» **THE PROBLEM**
Beginning with the line that has "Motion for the" in it, transcribe the listing exactly through its final line, and add nothing.

━━ SOURCE DATA ━━

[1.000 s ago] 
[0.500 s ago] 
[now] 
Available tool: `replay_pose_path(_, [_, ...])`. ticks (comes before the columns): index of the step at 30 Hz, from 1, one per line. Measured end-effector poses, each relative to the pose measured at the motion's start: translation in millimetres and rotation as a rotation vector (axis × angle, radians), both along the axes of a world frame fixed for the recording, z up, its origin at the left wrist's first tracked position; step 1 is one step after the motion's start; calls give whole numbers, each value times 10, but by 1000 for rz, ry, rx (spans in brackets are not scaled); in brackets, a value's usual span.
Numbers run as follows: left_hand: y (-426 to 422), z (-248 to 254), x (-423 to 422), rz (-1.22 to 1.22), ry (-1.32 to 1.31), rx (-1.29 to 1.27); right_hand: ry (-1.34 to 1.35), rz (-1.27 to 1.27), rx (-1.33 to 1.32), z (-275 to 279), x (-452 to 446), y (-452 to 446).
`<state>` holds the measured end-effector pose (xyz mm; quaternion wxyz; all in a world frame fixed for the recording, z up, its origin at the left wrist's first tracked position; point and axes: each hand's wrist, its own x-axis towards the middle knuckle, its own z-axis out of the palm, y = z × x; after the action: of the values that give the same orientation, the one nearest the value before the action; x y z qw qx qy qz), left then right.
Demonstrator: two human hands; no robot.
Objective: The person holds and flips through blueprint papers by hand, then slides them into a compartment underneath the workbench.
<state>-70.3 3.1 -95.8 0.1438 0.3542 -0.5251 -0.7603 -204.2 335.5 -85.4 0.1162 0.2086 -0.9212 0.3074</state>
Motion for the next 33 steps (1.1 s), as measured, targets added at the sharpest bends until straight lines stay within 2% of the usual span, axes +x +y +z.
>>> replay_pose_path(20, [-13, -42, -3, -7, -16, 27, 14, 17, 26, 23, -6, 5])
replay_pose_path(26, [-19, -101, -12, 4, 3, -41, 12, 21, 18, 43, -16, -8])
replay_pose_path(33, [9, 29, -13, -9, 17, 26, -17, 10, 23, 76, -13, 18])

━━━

» **REPLY TO THE EXERCISE**
Motion for the next 33 steps (1.1 s), as measured, targets added at the sharpest bends until straight lines stay within 2% of the usual span, axes +x +y +z.
>>> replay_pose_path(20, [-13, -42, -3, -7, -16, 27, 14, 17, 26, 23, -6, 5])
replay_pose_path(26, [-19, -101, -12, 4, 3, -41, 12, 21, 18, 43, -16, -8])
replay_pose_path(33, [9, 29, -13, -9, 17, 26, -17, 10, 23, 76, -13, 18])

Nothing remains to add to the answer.